Sequestration Hits National Parks Just In Time For Tourist Season

Sequestration Hits National Parks Just In Time For Tourist Season

WASHINGTON -- As people all over the world gear up for their vacations in America's national parks this summer, they should get ready for dirty toilets, unkempt trails, shuttered campgrounds and fewer educational activities.

The National Park Service oversees more than 400 areas that nearly 279 million people visited in 2011. But the agency is now grappling with $153.4 million in budget cuts due to sequestration. Government officials worry that these cuts will hurt towns and cities across the country, since the park system generates $30 billion in economic activity and supports 252,000 jobs.

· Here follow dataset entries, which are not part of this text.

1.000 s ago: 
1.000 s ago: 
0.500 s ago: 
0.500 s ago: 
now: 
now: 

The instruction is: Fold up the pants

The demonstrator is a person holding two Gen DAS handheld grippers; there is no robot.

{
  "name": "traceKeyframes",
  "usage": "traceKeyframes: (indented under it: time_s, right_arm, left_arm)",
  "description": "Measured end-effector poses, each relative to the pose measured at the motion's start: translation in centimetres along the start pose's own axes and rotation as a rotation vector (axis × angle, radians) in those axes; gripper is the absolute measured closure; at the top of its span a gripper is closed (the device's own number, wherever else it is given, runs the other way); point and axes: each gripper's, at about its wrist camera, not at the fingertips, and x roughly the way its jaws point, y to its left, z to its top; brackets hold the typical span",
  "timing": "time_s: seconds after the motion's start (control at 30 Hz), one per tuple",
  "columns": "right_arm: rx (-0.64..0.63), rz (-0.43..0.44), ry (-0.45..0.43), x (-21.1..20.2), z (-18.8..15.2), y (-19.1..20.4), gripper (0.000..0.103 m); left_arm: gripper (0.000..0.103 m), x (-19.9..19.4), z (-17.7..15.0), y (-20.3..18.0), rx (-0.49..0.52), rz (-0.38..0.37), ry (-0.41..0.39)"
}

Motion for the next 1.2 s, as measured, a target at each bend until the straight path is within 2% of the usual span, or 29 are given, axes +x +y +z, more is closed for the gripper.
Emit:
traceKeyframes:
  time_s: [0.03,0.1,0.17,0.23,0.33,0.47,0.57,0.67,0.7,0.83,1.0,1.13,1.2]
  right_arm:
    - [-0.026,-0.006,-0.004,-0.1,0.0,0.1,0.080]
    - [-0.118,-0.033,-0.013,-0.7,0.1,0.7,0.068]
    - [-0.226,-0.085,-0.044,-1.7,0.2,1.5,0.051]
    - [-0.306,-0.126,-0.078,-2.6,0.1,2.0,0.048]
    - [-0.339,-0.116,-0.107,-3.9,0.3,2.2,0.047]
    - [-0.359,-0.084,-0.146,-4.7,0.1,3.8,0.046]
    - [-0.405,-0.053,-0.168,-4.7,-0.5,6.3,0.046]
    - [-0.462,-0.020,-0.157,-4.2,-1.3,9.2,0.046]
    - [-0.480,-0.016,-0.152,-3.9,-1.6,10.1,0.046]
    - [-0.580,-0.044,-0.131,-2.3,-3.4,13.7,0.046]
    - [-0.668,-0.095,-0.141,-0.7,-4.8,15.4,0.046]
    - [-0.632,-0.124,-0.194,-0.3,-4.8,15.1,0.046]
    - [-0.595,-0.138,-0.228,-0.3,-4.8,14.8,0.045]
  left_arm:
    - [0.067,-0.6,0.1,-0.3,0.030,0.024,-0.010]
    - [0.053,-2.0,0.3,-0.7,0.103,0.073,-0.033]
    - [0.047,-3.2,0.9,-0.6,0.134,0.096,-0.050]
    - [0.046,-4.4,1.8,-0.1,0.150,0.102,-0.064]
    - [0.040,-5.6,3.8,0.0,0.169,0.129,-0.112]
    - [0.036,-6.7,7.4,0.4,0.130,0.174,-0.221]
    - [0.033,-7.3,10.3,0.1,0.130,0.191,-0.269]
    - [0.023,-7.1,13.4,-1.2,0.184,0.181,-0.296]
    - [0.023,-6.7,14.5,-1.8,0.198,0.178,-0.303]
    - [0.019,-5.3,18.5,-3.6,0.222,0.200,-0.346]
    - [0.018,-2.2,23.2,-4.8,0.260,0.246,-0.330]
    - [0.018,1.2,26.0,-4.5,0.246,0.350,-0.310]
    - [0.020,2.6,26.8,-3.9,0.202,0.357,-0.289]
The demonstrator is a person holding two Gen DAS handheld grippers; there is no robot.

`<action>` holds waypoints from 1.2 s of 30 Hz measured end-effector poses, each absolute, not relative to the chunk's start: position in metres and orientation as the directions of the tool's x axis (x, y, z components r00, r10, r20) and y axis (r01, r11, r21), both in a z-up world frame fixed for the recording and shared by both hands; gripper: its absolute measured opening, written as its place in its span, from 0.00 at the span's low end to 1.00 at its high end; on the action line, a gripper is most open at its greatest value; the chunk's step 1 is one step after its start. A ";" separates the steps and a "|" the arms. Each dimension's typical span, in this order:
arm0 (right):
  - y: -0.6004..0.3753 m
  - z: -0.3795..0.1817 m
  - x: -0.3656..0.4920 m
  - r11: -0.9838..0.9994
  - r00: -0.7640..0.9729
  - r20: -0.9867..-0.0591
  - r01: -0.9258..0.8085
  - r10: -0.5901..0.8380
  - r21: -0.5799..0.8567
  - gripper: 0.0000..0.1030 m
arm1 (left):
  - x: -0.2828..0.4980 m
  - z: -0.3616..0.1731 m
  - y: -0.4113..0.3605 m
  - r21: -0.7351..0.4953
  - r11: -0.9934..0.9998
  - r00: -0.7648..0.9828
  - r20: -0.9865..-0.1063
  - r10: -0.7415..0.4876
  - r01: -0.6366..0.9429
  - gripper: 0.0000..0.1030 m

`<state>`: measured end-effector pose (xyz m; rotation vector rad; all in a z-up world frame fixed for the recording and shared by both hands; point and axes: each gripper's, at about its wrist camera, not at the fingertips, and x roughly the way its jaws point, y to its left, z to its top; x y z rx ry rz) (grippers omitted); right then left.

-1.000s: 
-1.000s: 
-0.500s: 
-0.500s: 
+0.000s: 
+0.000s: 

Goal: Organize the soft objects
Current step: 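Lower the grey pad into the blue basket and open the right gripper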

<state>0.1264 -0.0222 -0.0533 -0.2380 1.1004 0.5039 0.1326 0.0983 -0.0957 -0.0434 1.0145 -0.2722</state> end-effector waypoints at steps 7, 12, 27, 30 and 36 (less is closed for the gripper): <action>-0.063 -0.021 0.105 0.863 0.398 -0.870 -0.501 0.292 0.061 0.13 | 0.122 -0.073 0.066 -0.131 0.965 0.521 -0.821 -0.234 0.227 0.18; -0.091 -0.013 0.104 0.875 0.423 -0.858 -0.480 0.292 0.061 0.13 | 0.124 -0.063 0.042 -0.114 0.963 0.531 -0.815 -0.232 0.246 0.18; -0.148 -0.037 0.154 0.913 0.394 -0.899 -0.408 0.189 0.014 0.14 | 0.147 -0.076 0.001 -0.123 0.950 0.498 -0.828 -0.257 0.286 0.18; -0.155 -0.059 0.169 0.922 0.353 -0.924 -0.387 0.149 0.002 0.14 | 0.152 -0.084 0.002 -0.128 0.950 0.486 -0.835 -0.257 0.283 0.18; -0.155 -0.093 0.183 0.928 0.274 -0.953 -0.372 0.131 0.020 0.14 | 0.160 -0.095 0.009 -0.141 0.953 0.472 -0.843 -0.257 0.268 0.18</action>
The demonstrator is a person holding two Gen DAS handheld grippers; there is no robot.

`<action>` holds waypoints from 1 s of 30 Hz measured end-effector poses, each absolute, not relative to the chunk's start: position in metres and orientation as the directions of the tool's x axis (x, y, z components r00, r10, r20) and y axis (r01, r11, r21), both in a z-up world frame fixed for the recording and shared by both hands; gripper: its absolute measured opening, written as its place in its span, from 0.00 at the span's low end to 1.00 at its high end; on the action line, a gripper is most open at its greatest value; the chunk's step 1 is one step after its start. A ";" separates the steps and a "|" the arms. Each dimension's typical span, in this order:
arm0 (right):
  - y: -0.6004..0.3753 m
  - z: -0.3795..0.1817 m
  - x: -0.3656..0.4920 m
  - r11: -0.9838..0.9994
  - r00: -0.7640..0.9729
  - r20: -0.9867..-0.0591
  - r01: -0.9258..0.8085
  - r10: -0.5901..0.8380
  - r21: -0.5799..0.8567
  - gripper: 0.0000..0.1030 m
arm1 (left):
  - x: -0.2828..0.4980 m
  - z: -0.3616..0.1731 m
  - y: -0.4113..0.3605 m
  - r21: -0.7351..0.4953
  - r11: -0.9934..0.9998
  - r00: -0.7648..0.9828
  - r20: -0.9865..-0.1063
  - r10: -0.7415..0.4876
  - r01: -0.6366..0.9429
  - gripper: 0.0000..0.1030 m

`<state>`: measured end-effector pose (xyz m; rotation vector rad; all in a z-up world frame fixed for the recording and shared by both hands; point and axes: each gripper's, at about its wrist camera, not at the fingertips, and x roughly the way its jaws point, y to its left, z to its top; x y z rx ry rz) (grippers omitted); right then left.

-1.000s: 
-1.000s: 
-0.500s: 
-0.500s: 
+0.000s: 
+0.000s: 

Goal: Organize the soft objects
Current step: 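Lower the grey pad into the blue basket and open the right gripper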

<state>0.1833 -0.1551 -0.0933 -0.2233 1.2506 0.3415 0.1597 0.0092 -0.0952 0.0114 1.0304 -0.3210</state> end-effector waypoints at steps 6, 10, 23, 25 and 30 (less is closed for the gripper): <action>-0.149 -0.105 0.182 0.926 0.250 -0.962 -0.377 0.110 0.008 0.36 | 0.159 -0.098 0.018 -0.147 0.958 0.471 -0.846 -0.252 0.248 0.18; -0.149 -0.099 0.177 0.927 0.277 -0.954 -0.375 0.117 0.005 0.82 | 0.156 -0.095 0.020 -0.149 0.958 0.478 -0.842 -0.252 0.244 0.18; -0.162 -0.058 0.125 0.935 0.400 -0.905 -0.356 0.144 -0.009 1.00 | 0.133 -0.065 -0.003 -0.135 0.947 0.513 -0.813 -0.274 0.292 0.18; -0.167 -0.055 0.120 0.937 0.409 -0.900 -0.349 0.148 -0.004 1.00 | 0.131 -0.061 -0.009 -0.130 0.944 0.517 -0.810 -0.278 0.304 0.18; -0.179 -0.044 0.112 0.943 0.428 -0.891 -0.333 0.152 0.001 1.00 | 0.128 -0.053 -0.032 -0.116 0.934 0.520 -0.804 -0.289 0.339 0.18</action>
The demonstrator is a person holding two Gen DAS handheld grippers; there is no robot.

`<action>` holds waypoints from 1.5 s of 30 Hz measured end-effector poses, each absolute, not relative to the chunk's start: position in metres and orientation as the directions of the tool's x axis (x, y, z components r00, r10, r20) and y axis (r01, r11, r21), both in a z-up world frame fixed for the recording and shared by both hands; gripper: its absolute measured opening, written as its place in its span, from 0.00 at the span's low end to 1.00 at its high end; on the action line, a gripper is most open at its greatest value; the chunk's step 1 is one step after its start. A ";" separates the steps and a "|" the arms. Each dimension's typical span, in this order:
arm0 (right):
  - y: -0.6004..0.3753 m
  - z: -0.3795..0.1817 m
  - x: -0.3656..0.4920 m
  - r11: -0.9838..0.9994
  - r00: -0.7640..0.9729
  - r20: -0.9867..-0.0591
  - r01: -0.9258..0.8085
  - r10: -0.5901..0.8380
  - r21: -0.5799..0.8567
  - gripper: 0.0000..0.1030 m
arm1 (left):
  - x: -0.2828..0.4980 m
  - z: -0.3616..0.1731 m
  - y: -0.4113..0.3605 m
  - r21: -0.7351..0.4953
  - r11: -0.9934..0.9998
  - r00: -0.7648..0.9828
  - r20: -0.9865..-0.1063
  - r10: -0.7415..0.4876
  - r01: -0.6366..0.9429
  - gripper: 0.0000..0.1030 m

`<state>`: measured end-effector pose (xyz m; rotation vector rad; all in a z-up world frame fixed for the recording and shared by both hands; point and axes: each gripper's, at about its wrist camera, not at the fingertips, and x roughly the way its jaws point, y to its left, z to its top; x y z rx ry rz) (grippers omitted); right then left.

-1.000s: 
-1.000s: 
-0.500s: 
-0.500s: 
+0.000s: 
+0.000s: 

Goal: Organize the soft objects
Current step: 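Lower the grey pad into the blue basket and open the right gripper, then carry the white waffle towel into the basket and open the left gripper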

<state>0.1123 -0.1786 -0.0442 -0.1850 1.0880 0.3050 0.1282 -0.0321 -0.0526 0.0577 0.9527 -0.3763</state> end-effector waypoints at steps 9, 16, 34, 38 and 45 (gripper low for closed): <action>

Democrats on the House Committee on Natural Resources, led by Rep. Ed Markey (D-Mass.), released a new report Thursday outlining the effects sequestration will have on America's national parks. Their findings come from interviews with superintendents or top deputies at 23 parks, including Grand Teton, Glacier, Assateague Island and Bryce Canyon.

Many of the effects will be apparent to tourists this summer. Grand Canyon National Park will be cleaning its restrooms only once a day, rather than twice, while Olympic National Park in Washington "will not open flush-toilet areas and will not service restrooms and pick up trash as frequently."

Cape Cod National Seashore is canceling its guided walks and education talks, George Washington Birthplace National Monument in Virginia will be able to provide educational programming to only half as many school groups, and Glacier National Park is reducing the number of days and hours that its visitor centers operate.

Public and environmental safety could also be affected. Assateague Island National Seashore will no longer monitor the quality of water streams coming into the park, and Bryce Canyon National Park will have reduced search-and-rescue and law enforcement capabilities.

NPS also has a hiring freeze in place, meaning that 900 unfilled positions will remain vacant.

Some local communities have stepped in to help the parks -- businesses and residents around Yellowstone National Park contributed money to plow roads -- but that approach is hardly sustainable.

Congress has come up with sequestration exceptions for a few politically popular and powerful constituencies -- saving meat inspectors from furloughs and fixing long lines at airports -- but so far, there's no permanent replacement for the $85 billion in budget cuts this year.

"National parks are known as America's best idea,” Markey said in a statement. "But America's best idea is now under attack by one of America's worst ideas, the sequester. Republicans in Congress who forced these painful cuts to our national parks are looking for someone else to blame. It's time they accept responsibility for their actions and immediately restore funding to our national parks and other vital job-creating programs by ending the sequester."